A Bathing Ape is the most iconic brand in streetwear. Though fans of Supreme may argue this fact, it is just that: a fact. The “House That Nigo Built” has been influencing street culture, and a long line of imitators and off-shoots like Billionaire Boys Club, for over 21 years. A whole book could be written about the brand’s history: how it grew from a single storefront named Nowhere in the Harajuku area of Shibuya, into a global powerhouse in the mid-’00s when Pharrell and Kanye brought the brand into the US market – and how a Hong Kong-based fashion group named I.T snapped it up in 2011 for the embarrassingly tiny sum of $2.8 million. 

Another book could be written about the arc of BAPE’s popularity and why the label blew up in Japan, took American hip hop by storm, then fought a third wind of popularity in China at the close of the 2000’s. But if you follow streetwear at all, you already know much of this story. What we’re interested in here is what, we would argue, is one of the main reasons behind BAPE’s success: the proliferation of its characters Ape and Milo and all the places the characters have gone through collaborations through the brand’s history.

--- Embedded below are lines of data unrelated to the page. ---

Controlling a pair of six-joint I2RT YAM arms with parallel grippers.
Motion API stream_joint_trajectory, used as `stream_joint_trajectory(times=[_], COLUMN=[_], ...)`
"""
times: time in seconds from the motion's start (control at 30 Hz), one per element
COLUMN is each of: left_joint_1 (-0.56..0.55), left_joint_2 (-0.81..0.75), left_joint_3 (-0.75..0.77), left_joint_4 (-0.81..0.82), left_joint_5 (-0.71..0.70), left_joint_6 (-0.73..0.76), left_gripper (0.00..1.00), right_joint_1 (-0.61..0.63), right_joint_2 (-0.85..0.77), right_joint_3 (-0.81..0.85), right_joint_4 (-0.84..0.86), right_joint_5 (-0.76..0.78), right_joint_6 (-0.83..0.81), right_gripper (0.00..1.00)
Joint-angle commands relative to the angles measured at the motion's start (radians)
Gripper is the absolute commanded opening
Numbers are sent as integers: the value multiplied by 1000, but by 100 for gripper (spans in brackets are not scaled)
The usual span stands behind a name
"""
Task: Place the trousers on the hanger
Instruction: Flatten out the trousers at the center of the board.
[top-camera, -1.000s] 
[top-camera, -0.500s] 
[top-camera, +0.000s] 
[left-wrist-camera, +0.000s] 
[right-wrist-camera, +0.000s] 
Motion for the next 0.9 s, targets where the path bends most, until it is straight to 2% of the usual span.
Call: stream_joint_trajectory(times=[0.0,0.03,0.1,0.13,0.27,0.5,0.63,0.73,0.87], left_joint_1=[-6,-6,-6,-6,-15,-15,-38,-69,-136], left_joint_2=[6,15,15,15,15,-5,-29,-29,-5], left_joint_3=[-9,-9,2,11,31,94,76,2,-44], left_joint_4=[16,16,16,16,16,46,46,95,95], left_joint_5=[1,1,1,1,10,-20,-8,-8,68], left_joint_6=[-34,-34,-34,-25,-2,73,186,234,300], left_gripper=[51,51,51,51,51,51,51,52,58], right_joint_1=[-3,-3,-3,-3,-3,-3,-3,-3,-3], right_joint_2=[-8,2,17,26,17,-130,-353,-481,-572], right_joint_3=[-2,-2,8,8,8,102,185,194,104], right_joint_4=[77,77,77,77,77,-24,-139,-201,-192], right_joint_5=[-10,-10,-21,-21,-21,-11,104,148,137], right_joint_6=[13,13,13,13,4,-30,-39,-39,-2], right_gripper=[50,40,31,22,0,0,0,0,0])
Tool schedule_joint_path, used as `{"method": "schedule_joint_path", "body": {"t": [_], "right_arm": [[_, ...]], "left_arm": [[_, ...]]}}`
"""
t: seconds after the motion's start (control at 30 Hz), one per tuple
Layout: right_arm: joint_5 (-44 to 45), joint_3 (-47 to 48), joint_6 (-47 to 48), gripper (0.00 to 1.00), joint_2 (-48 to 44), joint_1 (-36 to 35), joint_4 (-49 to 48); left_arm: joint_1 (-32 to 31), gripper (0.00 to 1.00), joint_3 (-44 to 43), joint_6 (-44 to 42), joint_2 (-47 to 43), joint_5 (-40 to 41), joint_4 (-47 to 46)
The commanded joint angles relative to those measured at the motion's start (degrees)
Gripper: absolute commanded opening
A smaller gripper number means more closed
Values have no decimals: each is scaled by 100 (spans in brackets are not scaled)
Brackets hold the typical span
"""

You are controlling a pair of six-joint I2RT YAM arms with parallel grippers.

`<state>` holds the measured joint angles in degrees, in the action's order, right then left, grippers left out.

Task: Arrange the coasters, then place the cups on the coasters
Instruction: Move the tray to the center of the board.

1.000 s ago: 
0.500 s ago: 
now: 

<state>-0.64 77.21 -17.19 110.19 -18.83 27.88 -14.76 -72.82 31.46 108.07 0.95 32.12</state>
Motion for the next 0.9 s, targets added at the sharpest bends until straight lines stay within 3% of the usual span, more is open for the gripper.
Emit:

If you need a refresher on the history of BAPE, however, watch the video that the label did to celebrate its 20th anniversary:

A Bathing Ape 20th History Movie

The BAPE Collaborative Process


We talk a lot about collaborations here at SlamXHype, it’s kind of thing, and what we see from most brand when they collaborate is that they take each of their brand’s aesthetic and put it together to create a new, unique product that appeals to both of their fan bases. But for BAPE this process is different. Yes, they do the good, old fashioned collab thing where the BAPE camo design gets plastered on a partner’s product. A search through Hypebeast‘s BAPE archives will show you about a million examples of this and the BAPE camo really has been plastered on just about anything and everything from jackets, hoodies and iPhone cases to canvases, RBRICK bears and end chairs.

But what BAPE does with its characters is far more interesting.

Ape and Milo


A Bathing Ape’s flagship character, Ape, is born of the 1968 film Planet of the Apes and is a pseudo-sillouette of a muscular monkey done in low resolution. Milo is Ape’s playful cartoon counterpart (sort of like a little brother). Since their creation, both characters have bounced around the world of streetwear, appearing as guests on more labels’ clothing than any other characters in the space. They’ve been on the face of G-Shock watches, the front of Pepsi cans, on the chest of charitable tees … the list goes on.

Becoming Milo-ized


But there is a difference between their respective travels: where Ape finds himself simply transposed onto various products, Milo (and his apparently even younger brother Baby Milo) has a far more varied and interactive personality. Basically he makes friends with everyone. SpongeBob SquarePants, Hello Kitty, Street Fighter, even the heroes of Marvel’s universe and Nintendo have all appeared with him on t-shirts. He appeared as a baby jesus in the arms of A$AP Ferg for Bape’s Trap Lord collaboration. He got a dissection treatment thanks to KAWS, who’s vinyl depictions of Milo probably deserve their own article. Milo has worn every type of hat, costume and color-skin imaginable, and his cartoon design itself has inspired countless artists. Pharrell appeared as a Milo-esque cartoon on the cover of his 2006 solo album In My Mind. Kid Cudi, Snoop Lion and even Kreayshawn have been Milo-ized.

Streetwear continues to be obsessed with these characters, even after Nigo’s departure from A Bathing Ape. And that’s why they’ve appeared on almost every important label’s clothing at one point or another; everyone wants a piece of the Ape and Milo action.